━━━ RECORD EXTRACTS

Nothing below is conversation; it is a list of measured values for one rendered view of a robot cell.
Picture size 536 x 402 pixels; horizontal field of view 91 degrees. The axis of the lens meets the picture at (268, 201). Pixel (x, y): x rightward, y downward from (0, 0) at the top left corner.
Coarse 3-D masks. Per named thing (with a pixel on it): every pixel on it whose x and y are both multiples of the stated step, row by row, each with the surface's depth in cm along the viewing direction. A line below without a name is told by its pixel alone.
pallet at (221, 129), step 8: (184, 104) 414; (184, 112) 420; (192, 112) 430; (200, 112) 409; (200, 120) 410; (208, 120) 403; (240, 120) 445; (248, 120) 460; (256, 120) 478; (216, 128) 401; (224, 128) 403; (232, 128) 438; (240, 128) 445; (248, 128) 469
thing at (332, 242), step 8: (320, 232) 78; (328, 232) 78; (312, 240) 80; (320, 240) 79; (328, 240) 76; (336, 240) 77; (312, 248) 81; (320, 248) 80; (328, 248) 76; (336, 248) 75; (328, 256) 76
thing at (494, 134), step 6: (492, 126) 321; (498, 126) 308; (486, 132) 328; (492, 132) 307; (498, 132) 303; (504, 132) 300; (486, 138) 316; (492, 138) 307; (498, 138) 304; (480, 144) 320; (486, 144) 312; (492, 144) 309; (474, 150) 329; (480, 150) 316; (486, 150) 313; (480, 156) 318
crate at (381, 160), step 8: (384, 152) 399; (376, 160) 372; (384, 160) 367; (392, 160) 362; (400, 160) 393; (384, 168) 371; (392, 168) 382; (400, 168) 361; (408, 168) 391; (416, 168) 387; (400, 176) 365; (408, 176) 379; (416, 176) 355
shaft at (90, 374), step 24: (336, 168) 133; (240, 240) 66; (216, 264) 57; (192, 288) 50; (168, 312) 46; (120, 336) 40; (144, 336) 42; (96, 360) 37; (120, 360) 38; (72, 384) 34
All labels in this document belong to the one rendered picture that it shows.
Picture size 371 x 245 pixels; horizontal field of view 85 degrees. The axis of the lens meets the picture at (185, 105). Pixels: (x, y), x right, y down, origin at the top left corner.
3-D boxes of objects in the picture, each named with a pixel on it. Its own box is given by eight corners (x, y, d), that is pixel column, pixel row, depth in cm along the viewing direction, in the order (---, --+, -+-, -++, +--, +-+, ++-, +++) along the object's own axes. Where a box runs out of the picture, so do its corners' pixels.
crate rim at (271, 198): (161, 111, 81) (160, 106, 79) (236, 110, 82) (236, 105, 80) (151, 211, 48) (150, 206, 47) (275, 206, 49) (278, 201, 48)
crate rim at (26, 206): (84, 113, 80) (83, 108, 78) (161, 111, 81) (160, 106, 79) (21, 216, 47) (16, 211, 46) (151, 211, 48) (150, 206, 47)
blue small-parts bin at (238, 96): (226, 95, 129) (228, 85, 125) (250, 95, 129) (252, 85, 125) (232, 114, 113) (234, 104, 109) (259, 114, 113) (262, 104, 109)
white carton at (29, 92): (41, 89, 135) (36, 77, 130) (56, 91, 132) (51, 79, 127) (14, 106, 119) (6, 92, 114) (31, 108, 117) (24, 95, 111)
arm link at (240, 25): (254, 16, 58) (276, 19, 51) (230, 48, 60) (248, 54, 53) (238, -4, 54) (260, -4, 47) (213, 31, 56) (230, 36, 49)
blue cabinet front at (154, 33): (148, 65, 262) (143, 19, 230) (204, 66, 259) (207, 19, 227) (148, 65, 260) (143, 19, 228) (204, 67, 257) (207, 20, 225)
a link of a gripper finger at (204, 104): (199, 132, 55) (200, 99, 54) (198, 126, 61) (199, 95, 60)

━━━━━━
━━━ RECORD EXTRACTS

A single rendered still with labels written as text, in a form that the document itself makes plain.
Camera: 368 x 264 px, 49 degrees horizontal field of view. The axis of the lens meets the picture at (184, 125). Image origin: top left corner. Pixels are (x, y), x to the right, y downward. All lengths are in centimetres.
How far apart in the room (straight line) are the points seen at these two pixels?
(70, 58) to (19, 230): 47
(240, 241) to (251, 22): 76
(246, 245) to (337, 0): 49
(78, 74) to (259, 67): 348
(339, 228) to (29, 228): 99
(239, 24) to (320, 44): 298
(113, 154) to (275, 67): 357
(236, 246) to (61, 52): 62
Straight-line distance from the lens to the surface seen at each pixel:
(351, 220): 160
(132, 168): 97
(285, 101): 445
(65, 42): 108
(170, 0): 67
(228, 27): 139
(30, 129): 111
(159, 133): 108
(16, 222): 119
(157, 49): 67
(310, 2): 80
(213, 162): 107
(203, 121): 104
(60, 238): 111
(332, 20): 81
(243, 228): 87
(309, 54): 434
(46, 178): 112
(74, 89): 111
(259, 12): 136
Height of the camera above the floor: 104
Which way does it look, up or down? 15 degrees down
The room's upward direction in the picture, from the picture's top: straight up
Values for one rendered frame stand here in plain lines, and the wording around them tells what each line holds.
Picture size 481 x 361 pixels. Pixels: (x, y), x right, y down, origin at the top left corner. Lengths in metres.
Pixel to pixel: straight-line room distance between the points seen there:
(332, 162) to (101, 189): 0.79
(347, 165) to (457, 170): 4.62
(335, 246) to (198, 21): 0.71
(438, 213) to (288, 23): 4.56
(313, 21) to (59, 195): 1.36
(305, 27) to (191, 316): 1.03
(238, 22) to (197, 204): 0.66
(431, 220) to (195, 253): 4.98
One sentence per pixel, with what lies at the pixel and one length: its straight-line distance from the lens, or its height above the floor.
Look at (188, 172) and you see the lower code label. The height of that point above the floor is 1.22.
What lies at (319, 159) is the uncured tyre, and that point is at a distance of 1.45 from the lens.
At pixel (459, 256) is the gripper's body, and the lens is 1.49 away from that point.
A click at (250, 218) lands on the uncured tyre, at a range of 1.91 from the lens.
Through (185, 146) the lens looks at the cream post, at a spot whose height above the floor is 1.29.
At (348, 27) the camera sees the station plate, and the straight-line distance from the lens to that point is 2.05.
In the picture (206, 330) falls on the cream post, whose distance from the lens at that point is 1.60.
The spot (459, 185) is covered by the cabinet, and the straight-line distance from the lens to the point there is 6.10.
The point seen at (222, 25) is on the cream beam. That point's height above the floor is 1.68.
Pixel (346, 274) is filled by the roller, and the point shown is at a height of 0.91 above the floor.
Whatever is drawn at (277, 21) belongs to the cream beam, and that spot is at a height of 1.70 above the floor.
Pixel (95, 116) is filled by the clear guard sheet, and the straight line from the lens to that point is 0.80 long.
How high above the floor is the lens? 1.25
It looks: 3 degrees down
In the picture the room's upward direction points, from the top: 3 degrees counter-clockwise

━━━━━━

WHAT YOU SHOULD DO: Go through the listing, find each line with the word "cabinet", and copy it.

ANSWER FOR THIS EXERCISE:
blue cabinet front at (154, 33): (148, 65, 262) (143, 19, 230) (204, 66, 259) (207, 19, 227) (148, 65, 260) (143, 19, 228) (204, 67, 257) (207, 20, 225)
The spot (459, 185) is covered by the cabinet, and the straight-line distance from the lens to the point there is 6.10.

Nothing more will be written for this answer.